■ Task details
When you reach the line containing "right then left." in the entries below, begin reproducing lines exactly, and stop once the line containing "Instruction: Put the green" is done.

■ Input for this task
════════════════════

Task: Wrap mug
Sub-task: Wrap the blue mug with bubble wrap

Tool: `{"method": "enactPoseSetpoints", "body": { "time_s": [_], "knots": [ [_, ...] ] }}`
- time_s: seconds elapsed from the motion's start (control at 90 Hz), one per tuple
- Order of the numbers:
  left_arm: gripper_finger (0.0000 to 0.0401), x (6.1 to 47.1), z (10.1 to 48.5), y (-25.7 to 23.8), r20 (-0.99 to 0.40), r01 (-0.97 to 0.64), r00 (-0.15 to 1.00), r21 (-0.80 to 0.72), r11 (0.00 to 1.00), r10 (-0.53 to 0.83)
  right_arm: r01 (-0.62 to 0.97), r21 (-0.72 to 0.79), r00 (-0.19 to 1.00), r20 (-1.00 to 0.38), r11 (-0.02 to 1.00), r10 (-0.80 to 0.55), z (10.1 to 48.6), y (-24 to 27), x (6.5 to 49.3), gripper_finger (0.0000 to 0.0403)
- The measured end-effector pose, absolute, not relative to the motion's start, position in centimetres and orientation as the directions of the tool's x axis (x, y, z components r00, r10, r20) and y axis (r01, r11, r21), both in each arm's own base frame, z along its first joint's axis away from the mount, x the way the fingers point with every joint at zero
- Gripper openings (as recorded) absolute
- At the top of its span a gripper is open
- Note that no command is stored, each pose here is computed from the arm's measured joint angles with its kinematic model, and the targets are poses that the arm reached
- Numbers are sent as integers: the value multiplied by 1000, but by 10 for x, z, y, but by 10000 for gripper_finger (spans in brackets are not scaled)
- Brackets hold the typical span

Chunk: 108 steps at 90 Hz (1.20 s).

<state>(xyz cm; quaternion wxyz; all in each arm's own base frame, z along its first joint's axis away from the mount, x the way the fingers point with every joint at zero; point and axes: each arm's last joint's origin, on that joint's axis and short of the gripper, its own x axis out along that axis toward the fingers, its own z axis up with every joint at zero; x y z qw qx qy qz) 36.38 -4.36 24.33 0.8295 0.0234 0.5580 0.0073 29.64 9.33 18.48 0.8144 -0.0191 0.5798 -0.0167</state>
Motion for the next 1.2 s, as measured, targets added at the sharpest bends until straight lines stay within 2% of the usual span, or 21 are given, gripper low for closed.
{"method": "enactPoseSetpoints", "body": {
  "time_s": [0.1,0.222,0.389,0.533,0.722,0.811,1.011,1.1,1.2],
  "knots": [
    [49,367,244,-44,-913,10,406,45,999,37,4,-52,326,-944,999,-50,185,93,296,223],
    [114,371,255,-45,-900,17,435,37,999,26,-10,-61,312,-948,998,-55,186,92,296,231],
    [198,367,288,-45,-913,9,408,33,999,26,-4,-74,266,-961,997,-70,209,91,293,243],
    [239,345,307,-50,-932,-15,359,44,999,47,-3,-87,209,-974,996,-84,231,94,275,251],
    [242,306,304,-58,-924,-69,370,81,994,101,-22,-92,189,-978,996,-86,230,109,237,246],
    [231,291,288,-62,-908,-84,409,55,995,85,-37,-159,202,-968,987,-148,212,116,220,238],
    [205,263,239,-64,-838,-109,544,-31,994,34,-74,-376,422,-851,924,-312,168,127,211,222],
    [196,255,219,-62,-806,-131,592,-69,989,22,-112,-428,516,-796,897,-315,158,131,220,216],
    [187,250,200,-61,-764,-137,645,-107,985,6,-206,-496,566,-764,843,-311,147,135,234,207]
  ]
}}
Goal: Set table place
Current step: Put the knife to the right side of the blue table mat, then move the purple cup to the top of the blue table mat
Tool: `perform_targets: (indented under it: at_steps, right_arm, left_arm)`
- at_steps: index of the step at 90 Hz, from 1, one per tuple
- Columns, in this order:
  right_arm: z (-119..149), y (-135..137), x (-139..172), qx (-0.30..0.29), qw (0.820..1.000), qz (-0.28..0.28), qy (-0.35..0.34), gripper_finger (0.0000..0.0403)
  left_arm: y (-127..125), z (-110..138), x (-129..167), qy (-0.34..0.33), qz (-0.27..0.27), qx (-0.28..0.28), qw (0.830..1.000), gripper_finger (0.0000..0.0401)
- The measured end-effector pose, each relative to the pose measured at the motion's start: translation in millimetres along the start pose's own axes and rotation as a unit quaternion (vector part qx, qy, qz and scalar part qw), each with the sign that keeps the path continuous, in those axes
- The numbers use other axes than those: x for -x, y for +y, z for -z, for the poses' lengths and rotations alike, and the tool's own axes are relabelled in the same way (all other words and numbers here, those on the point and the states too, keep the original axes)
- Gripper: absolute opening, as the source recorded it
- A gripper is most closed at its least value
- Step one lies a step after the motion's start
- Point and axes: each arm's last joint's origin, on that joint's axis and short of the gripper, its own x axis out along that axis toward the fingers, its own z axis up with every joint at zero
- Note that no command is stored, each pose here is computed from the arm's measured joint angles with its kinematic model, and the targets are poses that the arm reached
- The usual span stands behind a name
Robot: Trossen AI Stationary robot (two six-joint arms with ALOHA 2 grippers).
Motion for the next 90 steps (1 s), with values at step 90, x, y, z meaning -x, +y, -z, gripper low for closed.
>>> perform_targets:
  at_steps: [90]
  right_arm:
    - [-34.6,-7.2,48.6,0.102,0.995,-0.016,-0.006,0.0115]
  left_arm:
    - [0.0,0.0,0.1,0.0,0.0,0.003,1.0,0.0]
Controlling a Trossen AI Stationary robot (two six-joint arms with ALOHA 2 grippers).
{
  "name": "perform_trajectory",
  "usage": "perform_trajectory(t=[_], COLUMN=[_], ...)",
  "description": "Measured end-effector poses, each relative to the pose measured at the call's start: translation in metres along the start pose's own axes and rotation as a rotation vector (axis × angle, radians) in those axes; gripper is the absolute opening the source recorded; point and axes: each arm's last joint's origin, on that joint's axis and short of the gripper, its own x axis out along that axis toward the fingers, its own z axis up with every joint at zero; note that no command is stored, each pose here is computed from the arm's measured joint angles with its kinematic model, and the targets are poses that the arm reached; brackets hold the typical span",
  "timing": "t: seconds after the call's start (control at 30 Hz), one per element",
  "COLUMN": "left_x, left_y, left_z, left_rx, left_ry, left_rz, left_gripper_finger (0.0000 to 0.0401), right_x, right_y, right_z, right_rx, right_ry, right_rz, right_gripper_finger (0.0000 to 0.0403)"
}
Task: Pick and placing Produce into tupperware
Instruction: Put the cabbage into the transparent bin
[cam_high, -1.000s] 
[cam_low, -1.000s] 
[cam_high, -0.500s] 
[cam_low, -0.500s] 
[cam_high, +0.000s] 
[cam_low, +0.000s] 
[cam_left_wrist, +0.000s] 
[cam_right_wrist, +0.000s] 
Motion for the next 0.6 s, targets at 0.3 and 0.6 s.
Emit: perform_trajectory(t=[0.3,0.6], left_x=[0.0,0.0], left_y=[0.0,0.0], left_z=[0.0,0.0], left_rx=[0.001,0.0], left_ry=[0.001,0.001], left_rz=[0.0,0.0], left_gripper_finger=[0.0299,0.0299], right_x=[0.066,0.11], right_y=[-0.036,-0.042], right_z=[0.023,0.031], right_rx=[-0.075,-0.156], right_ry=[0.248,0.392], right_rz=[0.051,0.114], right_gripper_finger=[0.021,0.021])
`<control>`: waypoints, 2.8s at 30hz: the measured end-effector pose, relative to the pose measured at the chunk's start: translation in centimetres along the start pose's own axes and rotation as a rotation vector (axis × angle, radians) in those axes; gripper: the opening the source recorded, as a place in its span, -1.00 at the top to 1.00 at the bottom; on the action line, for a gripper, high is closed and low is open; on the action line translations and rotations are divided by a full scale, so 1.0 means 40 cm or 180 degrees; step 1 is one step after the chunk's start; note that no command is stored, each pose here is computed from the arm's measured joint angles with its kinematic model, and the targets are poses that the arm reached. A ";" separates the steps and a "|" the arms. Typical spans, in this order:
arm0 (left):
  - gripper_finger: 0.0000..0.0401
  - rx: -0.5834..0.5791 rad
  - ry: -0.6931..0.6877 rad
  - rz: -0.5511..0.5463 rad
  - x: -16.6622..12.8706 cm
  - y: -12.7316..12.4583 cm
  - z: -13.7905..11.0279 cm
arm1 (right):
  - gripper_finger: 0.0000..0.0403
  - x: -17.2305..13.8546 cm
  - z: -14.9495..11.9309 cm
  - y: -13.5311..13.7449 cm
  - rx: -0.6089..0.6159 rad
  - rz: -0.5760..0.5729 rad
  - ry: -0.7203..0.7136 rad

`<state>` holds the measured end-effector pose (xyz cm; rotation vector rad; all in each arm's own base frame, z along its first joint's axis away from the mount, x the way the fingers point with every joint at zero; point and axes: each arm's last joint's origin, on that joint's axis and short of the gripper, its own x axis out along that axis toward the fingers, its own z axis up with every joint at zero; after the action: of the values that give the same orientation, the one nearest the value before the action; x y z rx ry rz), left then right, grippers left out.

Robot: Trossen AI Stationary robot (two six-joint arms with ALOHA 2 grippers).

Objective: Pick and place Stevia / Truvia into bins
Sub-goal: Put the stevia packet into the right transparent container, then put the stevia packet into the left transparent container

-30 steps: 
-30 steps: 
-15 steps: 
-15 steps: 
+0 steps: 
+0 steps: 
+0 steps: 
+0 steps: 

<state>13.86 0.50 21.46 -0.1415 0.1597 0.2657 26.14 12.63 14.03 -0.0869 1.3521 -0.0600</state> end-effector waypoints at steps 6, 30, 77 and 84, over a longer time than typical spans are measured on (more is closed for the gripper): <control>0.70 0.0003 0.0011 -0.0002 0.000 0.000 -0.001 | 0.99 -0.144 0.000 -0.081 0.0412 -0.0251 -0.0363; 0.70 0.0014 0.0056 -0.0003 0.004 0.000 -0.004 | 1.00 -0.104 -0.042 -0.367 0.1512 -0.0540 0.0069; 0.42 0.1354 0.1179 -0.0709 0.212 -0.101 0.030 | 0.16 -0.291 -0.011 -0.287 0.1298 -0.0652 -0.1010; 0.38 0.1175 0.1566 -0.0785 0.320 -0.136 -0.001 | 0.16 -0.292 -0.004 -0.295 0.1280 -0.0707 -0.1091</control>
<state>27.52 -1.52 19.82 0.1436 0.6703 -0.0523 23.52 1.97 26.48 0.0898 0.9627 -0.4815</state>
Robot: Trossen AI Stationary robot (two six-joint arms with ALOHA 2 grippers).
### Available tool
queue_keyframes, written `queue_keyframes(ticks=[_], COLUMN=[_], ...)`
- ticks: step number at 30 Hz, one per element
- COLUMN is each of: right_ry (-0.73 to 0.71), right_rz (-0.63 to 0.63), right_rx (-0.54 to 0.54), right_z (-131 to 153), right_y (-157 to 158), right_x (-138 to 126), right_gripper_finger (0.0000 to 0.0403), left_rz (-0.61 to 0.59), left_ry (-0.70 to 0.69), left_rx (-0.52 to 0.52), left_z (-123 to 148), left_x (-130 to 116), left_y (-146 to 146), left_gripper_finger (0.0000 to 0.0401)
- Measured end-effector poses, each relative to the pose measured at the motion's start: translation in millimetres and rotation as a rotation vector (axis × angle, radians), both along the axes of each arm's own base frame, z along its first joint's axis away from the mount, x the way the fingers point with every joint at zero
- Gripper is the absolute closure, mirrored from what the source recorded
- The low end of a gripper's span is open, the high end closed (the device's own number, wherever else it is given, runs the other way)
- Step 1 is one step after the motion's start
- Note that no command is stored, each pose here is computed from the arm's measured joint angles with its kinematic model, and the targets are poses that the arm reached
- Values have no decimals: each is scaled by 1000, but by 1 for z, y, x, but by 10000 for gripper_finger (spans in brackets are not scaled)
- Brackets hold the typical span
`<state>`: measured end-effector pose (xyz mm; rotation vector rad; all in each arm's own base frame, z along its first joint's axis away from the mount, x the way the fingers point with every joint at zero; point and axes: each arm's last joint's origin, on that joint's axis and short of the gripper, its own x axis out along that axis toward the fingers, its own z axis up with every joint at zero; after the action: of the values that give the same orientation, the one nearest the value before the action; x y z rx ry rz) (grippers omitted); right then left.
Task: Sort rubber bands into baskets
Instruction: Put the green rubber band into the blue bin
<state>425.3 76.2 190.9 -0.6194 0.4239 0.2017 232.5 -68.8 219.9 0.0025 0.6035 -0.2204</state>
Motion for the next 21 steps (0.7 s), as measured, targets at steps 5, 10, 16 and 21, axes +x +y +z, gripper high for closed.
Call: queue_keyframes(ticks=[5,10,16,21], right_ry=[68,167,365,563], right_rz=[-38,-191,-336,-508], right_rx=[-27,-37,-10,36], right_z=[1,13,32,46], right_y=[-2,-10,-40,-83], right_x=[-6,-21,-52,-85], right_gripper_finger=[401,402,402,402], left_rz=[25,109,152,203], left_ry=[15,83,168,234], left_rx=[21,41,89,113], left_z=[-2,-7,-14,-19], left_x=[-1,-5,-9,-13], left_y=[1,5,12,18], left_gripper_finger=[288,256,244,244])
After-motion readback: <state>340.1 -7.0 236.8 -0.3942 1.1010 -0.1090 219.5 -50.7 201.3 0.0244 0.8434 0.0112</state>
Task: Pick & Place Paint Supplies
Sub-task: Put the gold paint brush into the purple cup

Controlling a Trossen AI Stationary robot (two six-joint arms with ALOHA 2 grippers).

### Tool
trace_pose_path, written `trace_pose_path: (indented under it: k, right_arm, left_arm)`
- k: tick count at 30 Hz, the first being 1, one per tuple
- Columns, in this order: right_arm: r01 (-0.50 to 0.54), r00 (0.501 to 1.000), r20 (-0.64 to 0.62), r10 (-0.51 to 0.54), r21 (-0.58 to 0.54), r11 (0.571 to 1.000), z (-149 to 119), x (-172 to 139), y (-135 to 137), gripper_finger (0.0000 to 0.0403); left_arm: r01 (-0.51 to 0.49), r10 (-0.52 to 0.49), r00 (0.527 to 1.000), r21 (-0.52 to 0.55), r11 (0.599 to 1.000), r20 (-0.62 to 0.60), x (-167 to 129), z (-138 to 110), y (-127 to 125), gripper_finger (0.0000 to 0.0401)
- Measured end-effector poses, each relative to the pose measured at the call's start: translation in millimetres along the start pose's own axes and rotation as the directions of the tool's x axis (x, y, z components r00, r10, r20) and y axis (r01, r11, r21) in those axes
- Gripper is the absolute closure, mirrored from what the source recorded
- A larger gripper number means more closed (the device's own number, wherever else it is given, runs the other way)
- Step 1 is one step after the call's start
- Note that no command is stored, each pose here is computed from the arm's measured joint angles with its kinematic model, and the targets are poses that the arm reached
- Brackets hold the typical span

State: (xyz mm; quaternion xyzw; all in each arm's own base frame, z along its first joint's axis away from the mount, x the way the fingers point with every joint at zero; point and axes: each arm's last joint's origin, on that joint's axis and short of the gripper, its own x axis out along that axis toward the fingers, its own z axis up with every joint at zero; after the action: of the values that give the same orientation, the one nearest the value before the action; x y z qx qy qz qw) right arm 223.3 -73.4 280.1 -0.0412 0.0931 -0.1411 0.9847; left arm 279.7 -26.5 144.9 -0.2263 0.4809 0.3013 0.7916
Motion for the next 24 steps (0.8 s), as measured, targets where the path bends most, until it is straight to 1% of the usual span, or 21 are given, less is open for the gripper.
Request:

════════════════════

■ Written response
`<state>`: measured end-effector pose (xyz mm; rotation vector rad; all in each arm's own base frame, z along its first joint's axis away from the mount, x the way the fingers point with every joint at zero; point and axes: each arm's last joint's origin, on that joint's axis and short of the gripper, its own x axis out along that axis toward the fingers, its own z axis up with every joint at zero; after the action: of the values that give the same orientation, the one nearest the value before the action; x y z rx ry rz) (grippers omitted); right then left.
Task: Sort rubber bands into baskets
Instruction: Put the green rubber band into the blue bin

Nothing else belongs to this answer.